January 10, 2011 at 8:15 am
We have a nightly snapshot replication process (yes, it has to be snapshot for lots of reasons) that has been running fine for a couple of months now. Of course, the day that I comment that I hadn't heard anything from the business in a while, I get an e-mail asking why the snapshot did not finish the night before. Logs showed
Violation of PRIMARY KEY constraint 'PK_CASE_LOG_HIST'. Cannot insert duplicate key in object 'cusfocus.case_log_history_repl'.

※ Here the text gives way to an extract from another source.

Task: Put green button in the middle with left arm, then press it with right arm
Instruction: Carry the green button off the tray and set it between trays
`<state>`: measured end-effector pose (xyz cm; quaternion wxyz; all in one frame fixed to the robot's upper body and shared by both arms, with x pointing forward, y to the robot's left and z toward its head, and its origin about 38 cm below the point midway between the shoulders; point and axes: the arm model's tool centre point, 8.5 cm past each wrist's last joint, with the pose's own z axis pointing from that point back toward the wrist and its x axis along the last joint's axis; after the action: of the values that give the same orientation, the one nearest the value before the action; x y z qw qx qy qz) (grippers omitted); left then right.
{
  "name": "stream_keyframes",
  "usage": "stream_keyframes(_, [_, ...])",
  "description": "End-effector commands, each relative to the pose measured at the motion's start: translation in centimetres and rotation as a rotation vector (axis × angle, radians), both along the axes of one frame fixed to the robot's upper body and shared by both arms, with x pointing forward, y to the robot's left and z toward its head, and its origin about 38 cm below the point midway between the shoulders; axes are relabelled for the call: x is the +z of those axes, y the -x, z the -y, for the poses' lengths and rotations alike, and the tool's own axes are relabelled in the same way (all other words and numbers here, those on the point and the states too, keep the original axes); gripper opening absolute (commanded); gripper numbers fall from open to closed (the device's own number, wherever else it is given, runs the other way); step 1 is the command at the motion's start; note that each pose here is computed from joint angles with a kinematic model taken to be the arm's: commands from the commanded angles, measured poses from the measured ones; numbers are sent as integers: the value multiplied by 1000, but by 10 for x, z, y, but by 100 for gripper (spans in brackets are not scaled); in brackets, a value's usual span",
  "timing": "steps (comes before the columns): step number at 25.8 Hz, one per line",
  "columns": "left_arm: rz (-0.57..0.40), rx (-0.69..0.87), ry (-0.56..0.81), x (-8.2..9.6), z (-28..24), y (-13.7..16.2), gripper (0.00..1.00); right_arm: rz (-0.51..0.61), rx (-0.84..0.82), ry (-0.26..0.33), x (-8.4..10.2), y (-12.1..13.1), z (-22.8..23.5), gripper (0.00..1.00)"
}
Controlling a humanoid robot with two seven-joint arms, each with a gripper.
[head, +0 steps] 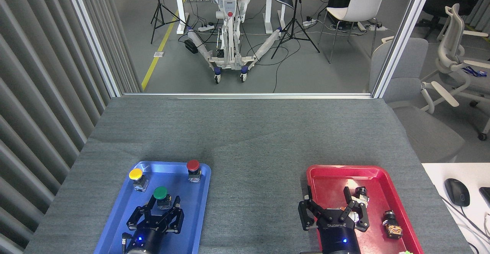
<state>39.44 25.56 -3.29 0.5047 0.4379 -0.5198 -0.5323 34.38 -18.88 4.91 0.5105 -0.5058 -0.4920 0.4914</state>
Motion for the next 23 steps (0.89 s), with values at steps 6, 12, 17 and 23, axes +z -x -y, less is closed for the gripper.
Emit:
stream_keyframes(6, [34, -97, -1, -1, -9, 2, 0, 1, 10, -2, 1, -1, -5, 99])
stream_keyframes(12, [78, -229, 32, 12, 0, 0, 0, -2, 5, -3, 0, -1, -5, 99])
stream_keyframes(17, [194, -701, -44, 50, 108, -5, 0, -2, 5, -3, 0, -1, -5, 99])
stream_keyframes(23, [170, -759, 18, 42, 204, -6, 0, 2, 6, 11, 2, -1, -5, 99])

2011-01-05 02:21:25.507 Agent message code 20037. The process could not bulk copy into table '"cusfocus"."case_log_history_repl"'.
also an invalid EOF message (sorry, don't have that text)
Rather odd considering it's snapshot replication with a full nightly refresh. So I figure it's just some odd issue with the bcp file generation and we decide to just let it run the next night and I'll keep an eye on it. The good news is that it ran to completion. The bad news is that a process that was taking around two hours start to finish is now taking 6+ hours.
Nothing has changed on either server that I am aware of. Version of both is 9.0.4053. I am not seeing anything unusual in the logs. Performance metrics look within acceptable range.
I've suggested a server reboot but that has to be scheduled with the business.
Any ideas?
January 10, 2011 at 9:31 am
Is there a complete drop and recreation of the table on the subscriber? I suspect that something is different in the schema, or the refresh is not configured correctly for some reason.
January 10, 2011 at 9:47 am
It's a complete drop and refresh.
January 10, 2011 at 1:03 pm
Then it doesn't make sense if there is a duplicate entry. Are there trigger or some other dependency on the subscriber?
Have you snagged the snapshot file on the subscriber and checked it?
January 10, 2011 at 1:08 pm
Yeah, I know it makes no sense. No triggers, no dependencies. I did try to take a look at the file but couldn't quite figure out how. I didn't sweat that one too much as in subsequent loads I am no longer seeing this error. What I am seeing is way too long run times for the refresh.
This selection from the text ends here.